Energy stocks took the brunt of selling, with Birchcliff Energy shedding six cents, or 1.8%, to $3.24, while Advantage Oil & Gas fell 12 cents, or 2.9% to $3.98.

Cannabis producers were among the most actively traded, including Canopy Growth, which gave up gains and fell 90 cents, or 3.1%, at $27.90.

Marijuana shares had come under pressure in recent weeks but have begun to perk back up. Aphria also dipped into the red 60 cents, or 3.6%, to $16.04, while Aurora Cannabis settled 36 cents, or 3.1% to $11.17.

Among materials stocks, Tahoe Resources, letting go of 10 cents, or 2%, to $5.00, while First Majestic Silver dropped 19 cents, or 2.7%, to $6.90.

On the economic docket, Statistics Canada reported that Canadian municipalities issued $8.1 billion in building permits in December, up 4.8% following a 7.3% decline in November. The agency attributes the December increase to higher construction intentions in the residential sector.

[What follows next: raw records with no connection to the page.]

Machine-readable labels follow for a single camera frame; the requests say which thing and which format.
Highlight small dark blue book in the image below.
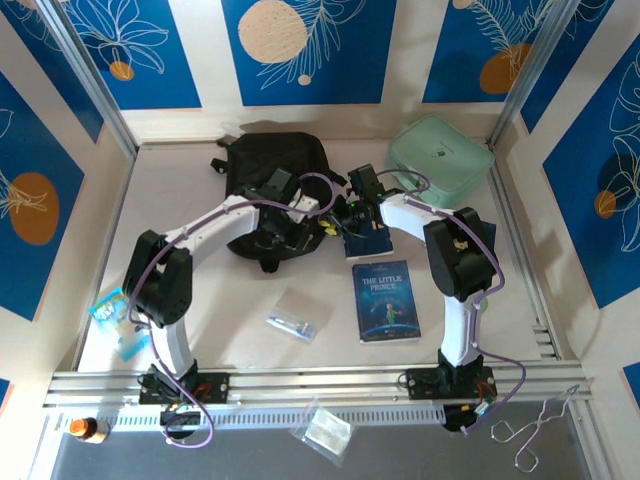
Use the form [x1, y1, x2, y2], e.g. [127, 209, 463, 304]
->
[343, 223, 395, 260]

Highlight black backpack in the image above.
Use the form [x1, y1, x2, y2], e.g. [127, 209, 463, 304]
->
[209, 130, 347, 275]

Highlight clear plastic bag with pens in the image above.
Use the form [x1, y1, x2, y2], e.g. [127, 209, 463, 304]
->
[265, 286, 334, 344]

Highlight Little Prince book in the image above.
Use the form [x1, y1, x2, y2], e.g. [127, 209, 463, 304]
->
[351, 259, 422, 345]

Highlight mint green pencil case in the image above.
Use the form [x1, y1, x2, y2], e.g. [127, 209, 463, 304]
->
[384, 115, 496, 209]

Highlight blue snack packet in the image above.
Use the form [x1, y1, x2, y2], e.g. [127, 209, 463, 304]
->
[88, 286, 152, 362]

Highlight clear zip bag beige contents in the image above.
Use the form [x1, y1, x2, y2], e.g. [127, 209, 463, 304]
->
[289, 397, 355, 469]

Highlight black electronics box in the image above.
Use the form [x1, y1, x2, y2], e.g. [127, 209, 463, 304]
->
[443, 402, 494, 434]
[159, 403, 203, 433]

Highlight amber bottle orange cap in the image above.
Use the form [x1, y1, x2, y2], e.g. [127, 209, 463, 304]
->
[68, 416, 112, 445]

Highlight aluminium rail frame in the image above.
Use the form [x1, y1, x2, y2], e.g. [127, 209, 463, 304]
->
[43, 363, 594, 409]

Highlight aluminium side rail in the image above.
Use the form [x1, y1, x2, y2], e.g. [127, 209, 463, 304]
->
[488, 149, 560, 361]

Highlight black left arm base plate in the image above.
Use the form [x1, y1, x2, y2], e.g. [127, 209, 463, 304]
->
[138, 372, 231, 405]

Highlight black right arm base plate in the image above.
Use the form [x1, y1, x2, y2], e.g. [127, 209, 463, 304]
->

The TSX Venture Exchange gained 1.04 points, to finish Wednesday at 830.69

All but three of the 12 TSX subgroups were higher midday, with health-care and consumer discretionary stocks better by 1% each, while utilities grew 0.9%.

The three laggards were energy, down 1.3%, gold, down 0.4%, and materials off 0.3%.

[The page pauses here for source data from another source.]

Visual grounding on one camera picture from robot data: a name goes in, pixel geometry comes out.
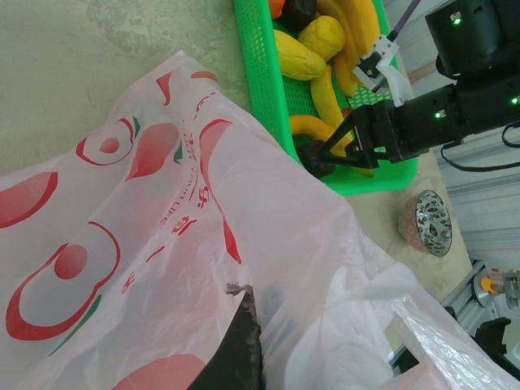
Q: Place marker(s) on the fake yellow banana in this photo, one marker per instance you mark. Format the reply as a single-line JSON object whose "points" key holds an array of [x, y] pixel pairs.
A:
{"points": [[313, 126], [325, 97]]}

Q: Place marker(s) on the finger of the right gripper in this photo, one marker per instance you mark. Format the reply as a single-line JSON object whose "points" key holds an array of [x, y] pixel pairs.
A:
{"points": [[338, 131], [361, 160]]}

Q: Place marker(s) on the fake dark mangosteen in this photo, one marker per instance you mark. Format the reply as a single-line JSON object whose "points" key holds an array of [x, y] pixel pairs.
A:
{"points": [[298, 12]]}

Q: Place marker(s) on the fake yellow mango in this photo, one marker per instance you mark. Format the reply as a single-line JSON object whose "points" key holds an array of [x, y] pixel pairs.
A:
{"points": [[298, 57]]}

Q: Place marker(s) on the small metal clamp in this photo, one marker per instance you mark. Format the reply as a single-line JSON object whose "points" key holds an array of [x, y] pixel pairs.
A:
{"points": [[510, 284]]}

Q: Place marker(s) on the pink printed plastic bag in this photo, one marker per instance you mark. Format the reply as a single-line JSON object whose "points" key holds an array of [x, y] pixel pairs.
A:
{"points": [[162, 243]]}

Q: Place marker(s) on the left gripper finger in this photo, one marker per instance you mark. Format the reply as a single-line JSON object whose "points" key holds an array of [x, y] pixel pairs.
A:
{"points": [[239, 345]]}

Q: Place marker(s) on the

Stocks closed lower on Wednesday after trading in a wide range again as interest rates climbed back toward multi-year highs.

The Dow Jones Industrial finished another yo-yo day in the red 19.42 points to 24,893.35, notching its biggest reversal since August 2015.

The index rose as much as 381 points and fell as much as 127 points.

The S&P 500 slipped 13.48 points to 2,681.66, after rising as much as 1.2%, logging its biggest one-day reversal since February 2016.

The NASDAQ tailed off 63.9 points to 7,051.98, as some of the major tech stocks pulled back. Amazon, Facebook and Alphabet all closed down at least 1.8%. Apple also fell 2.1%.

The latest moves come after three volatile sessions in which fear of rising inflation sent interest rates higher, pressuring equities. Traders also blamed computerized trading and sharp moves in obscure volatility funds that use leverage for the market's recent swings.

On Tuesday, the 30-stock index swung 1,167.5 points before closing 567 points higher.

But despite Tuesday's sharp close higher, the Dow is down 4.3% since Friday. The S&P 500 and NASDAQ, meanwhile, are down 4.5% and 4.1%, respectively, since then.

In corporate news, earnings season remained in full swing Wednesday with Hasbro and Michael Kors reporting before the bell. Hasbro posted better-than-expected earnings. The stock rose nearly 9% after falling more than 4% in the pre-market.

Prices for the benchmark 10-year Treasury note were lower, pushing yields up to 2.84% from Tuesday’s 2.8%. Treasury prices and yields move in opposite directions.

Oil prices sank $1.69 a barrel to $61.70 U.S.

Gold prices dropped $11.40 to $1,318.10 U.S. an ounce.